### YOUR OBJECTIVE
Filter the material below down to the lines containing the word "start".

### STORED DATA
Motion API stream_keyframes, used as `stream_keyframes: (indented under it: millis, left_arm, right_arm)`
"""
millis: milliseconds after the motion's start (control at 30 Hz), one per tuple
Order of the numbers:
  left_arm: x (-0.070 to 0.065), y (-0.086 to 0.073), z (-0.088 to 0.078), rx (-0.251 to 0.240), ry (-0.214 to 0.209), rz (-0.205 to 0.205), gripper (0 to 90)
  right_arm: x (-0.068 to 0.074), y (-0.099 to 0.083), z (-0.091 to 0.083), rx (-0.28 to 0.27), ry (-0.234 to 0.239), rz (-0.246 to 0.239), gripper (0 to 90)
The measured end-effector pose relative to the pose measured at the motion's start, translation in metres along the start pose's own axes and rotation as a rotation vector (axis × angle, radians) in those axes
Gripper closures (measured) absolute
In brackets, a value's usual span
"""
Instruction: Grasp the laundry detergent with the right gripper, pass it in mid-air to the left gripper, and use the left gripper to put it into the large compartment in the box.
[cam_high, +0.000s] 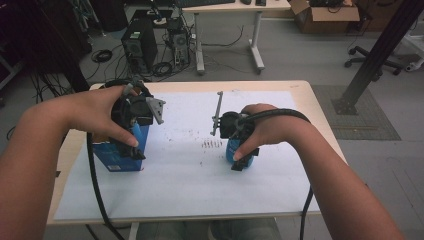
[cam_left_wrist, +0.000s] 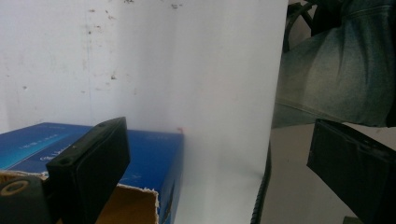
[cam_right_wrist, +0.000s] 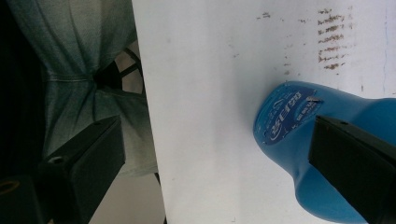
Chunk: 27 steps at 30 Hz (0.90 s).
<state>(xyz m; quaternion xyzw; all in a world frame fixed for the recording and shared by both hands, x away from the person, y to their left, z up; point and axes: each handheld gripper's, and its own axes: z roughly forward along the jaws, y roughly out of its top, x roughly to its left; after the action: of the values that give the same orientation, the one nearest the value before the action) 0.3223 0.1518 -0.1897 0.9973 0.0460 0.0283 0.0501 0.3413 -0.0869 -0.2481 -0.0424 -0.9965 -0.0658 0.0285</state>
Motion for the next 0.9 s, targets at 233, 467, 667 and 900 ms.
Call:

### SOLUTION
millis: milliseconds after the motion's start (control at 30 Hz), one per tuple
The measured end-effector pose relative to the pose measured at the motion's start, translation in metres along the start pose's own axes and rotation as a rotation vector (axis × angle, radians) in those axes

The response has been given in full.